# Supplied material
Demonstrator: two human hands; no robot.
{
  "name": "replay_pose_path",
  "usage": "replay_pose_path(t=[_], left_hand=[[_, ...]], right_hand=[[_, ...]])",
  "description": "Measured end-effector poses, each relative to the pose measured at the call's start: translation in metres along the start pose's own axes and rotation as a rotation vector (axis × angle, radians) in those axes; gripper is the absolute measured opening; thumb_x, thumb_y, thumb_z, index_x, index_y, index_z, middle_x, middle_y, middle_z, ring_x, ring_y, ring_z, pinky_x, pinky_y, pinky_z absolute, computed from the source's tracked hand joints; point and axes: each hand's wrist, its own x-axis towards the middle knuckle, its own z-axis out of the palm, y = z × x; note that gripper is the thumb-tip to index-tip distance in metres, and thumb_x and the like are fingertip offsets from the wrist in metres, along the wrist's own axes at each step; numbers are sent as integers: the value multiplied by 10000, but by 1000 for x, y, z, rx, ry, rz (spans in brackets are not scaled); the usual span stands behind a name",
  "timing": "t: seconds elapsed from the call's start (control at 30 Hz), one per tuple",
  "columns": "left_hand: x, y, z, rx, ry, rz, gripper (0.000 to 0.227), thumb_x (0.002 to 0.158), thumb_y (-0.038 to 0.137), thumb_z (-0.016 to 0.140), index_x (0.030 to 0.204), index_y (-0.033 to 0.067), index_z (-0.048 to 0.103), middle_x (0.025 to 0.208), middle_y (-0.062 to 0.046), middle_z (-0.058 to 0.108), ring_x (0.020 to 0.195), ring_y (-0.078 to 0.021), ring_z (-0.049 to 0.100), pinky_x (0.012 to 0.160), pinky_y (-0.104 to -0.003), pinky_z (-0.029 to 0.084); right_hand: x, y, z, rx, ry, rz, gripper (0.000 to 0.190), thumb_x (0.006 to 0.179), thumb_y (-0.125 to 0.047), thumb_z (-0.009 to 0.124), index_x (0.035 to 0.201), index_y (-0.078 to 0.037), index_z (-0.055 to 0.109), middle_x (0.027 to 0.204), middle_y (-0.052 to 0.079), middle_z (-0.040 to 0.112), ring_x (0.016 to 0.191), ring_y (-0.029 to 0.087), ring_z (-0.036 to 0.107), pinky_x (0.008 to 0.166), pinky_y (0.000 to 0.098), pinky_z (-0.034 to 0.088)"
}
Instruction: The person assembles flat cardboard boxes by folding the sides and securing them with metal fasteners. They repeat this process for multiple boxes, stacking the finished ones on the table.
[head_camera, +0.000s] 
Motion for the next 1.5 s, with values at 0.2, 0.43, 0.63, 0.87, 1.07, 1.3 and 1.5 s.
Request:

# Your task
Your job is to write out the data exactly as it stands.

# Your solution
Demonstrator: two human hands; no robot.
{
  "name": "replay_pose_path",
  "usage": "replay_pose_path(t=[_], left_hand=[[_, ...]], right_hand=[[_, ...]])",
  "description": "Measured end-effector poses, each relative to the pose measured at the call's start: translation in metres along the start pose's own axes and rotation as a rotation vector (axis × angle, radians) in those axes; gripper is the absolute measured opening; thumb_x, thumb_y, thumb_z, index_x, index_y, index_z, middle_x, middle_y, middle_z, ring_x, ring_y, ring_z, pinky_x, pinky_y, pinky_z absolute, computed from the source's tracked hand joints; point and axes: each hand's wrist, its own x-axis towards the middle knuckle, its own z-axis out of the palm, y = z × x; note that gripper is the thumb-tip to index-tip distance in metres, and thumb_x and the like are fingertip offsets from the wrist in metres, along the wrist's own axes at each step; numbers are sent as integers: the value multiplied by 10000, but by 1000 for x, y, z, rx, ry, rz (spans in brackets are not scaled); the usual span stands behind a name",
  "timing": "t: seconds elapsed from the call's start (control at 30 Hz), one per tuple",
  "columns": "left_hand: x, y, z, rx, ry, rz, gripper (0.000 to 0.227), thumb_x (0.002 to 0.158), thumb_y (-0.038 to 0.137), thumb_z (-0.016 to 0.140), index_x (0.030 to 0.204), index_y (-0.033 to 0.067), index_z (-0.048 to 0.103), middle_x (0.025 to 0.208), middle_y (-0.062 to 0.046), middle_z (-0.058 to 0.108), ring_x (0.020 to 0.195), ring_y (-0.078 to 0.021), ring_z (-0.049 to 0.100), pinky_x (0.012 to 0.160), pinky_y (-0.104 to -0.003), pinky_z (-0.029 to 0.084); right_hand: x, y, z, rx, ry, rz, gripper (0.000 to 0.190), thumb_x (0.006 to 0.179), thumb_y (-0.125 to 0.047), thumb_z (-0.009 to 0.124), index_x (0.035 to 0.201), index_y (-0.078 to 0.037), index_z (-0.055 to 0.109), middle_x (0.027 to 0.204), middle_y (-0.052 to 0.079), middle_z (-0.040 to 0.112), ring_x (0.016 to 0.191), ring_y (-0.029 to 0.087), ring_z (-0.036 to 0.107), pinky_x (0.008 to 0.166), pinky_y (0.000 to 0.098), pinky_z (-0.034 to 0.088)"
}
Instruction: The person assembles flat cardboard boxes by folding the sides and securing them with metal fasteners. They repeat this process for multiple boxes, stacking the finished ones on the table.
[head_camera, +0.000s] 
Motion for the next 1.5 s, with values at 0.2, 0.43, 0.63, 0.87, 1.07, 1.3 and 1.5 s.
Request:

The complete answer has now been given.